The next day after band I trudged across the Yatchee bridge, past the usual gang of boys throwing rocks into the river, up the long hill to the stoop where Mrs. Beecham sat waiting for me. “Hullo, Musgrove.”
“How’s Arnita today?”
“Better. They’ve got her using a walker. Beecham said she made it down the hall and back by herself this morning.”
“Mrs. Beecham, how bad is she hurt? I mean, is she getting better?”
“Sure she is. She’s not exactly her old self yet, but every day a little more. Hey now, didn’t I tell you to bring a ladder?”
“Yeah, but how am I supposed to carry a ladder? I take the bus to school, then I have to walk all the way over here.”
“Well, we’ll just have to borrow you one,” she said. “How you expect to paint the house without a ladder?”
“I’m not painting the house,” I said.
“Sure you are! Look at that house! Don’t you think it needs painting? Who do you think is gonna do it?”
“You expect me to paint this whole house by myself? I’ve never painted anything.”
“Let me tell you, the best painter who ever lived had to start somewhere. And I bought you the good kind of paint too, look here. Not the kind that comes flaking off in the first rain. Got you a big scrub brush and some Clorox so you can get off all that mildew before you go putting good paint on there.”
“Mrs. Beecham, listen.”
 
; She folded her arms. “What?”
“I’ve got homework, you know. And I’m in the band . . . and we have this huge yard I have to cut by myself since my brother went off to — Vietnam.” With my luck Bud would now be sent to Vietnam and that would be my fault too. “I don’t have time to paint your house.”
“I don’t expect you to finish it this week,” she said. “You just work on it nice and steady, couple hours a day. You’ll be done before you know it.”
“Mrs. Beecham. We live eleven miles out in the country. I ride the bus to school. How am I supposed to get home from here?”
“You got a bike?” she said.
I nodded.
“Ride it. You could stand to lose a few. That’s how Arnita stays so slender, she rides that bike of hers everywhere. Or she did, before this happened.”
I heard the message: Arnita is not riding her bike now.
I believed that I understood what she was offering me: a chance to work off my guilt without having to confess. Instead of trying to explain anything, I could come here every afternoon and pay down the balance of what I owed.
Tim got mad on the phone. “Why are you getting mixed up with those people? Are you trying to get us caught?”
It was my mom’s big idea, I explained. I was trapped. “This Beecham woman has got our number, Timmy. She had us all figured out before I even got there.”

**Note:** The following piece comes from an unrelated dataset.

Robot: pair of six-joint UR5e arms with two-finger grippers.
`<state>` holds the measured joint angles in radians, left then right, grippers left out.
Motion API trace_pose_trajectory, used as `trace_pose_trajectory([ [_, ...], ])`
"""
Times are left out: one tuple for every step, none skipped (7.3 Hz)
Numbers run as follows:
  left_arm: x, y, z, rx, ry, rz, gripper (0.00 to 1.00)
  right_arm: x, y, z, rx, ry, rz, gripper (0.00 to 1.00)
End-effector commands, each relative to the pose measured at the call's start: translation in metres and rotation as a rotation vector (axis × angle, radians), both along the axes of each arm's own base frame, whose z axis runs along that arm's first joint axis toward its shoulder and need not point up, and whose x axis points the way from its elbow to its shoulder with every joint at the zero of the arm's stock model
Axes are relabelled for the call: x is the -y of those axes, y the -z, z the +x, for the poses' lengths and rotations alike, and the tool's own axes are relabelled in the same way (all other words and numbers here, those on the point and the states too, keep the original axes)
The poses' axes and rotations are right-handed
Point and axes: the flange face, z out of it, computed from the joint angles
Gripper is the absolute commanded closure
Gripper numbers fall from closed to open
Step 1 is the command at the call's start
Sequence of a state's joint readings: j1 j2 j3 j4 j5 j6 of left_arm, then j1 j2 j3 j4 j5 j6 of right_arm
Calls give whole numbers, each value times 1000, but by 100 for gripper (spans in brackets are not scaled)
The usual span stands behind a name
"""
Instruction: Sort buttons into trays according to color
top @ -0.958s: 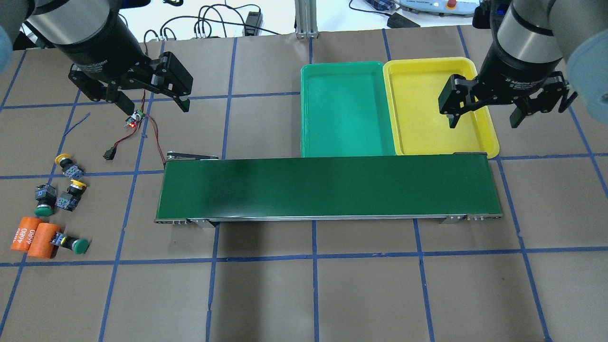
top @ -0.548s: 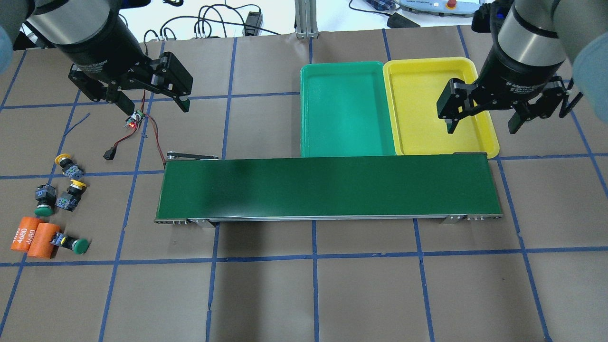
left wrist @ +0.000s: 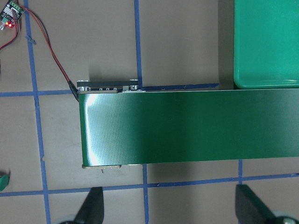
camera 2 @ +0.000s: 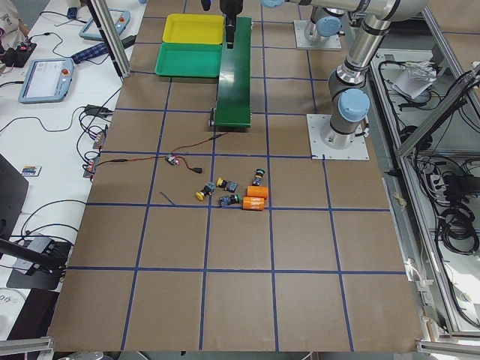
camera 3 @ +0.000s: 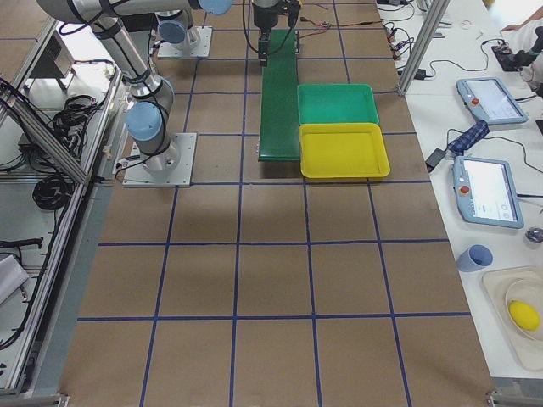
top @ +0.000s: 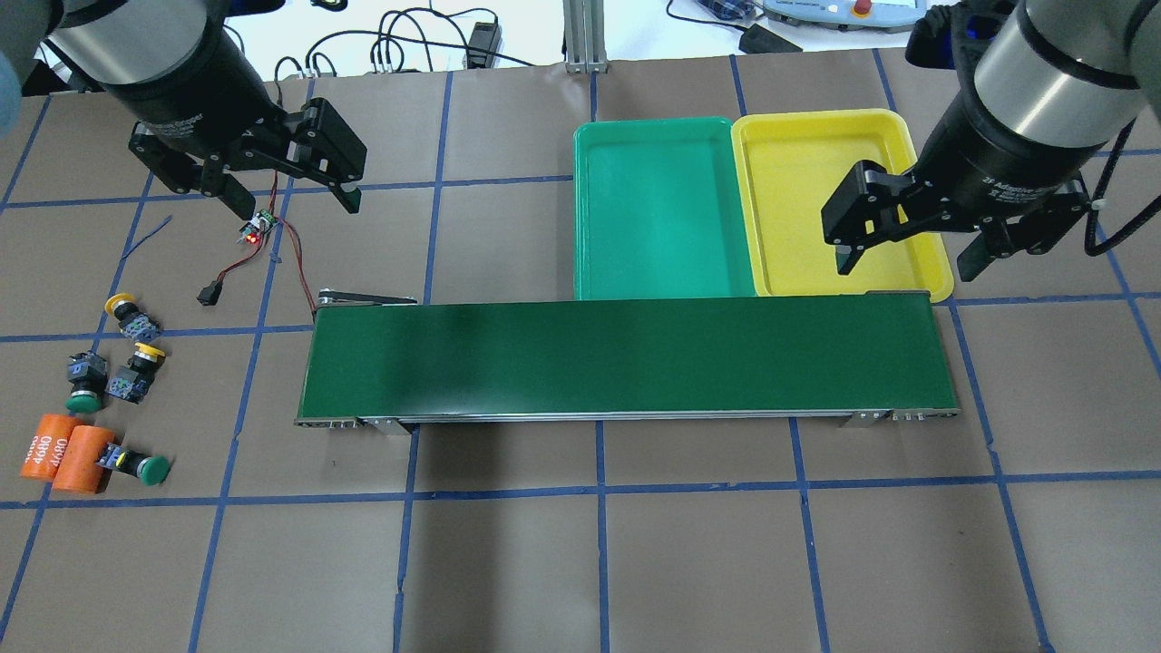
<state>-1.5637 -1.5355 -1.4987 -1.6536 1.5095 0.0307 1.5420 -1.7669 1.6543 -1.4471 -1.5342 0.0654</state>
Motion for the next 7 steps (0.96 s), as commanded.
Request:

“That’s impossible,” Tim said. “I think you just look naturally guilty. You go around radiating guilt. To me, what looks the most suspicious is you showing up wanting to do favors for her, while Arnita’s still in the hospital.”
“Tim. The woman knows.”
“Oh come on. You’re so paranoid you’re gonna get us caught. Cut it out, Skippy. Quit thinking about it.”
“I can’t, Tim. I’m not like you. I can’t just forget what we did.”
“You could at least try,” he said.
Every morning I got up an hour early to ride my bike to town, so I could spend the afternoons painting the Beecham house a soft minty green with white trim. At first it was hard waking up to my lonely bowl of Rice Krispies, pedaling off down the road at dawn, but actually I began to enjoy it. Dad was around the house more these days, with his smaller territory, so it was good to be out of there before he got up. The open road was better than the smelly old school bus anyway — bugs humming in the weeds, the whir of my skinny tires on pavement. I learned every wrinkle in the road between our house and town. I whizzed along fast enough to startle quail from the weeds.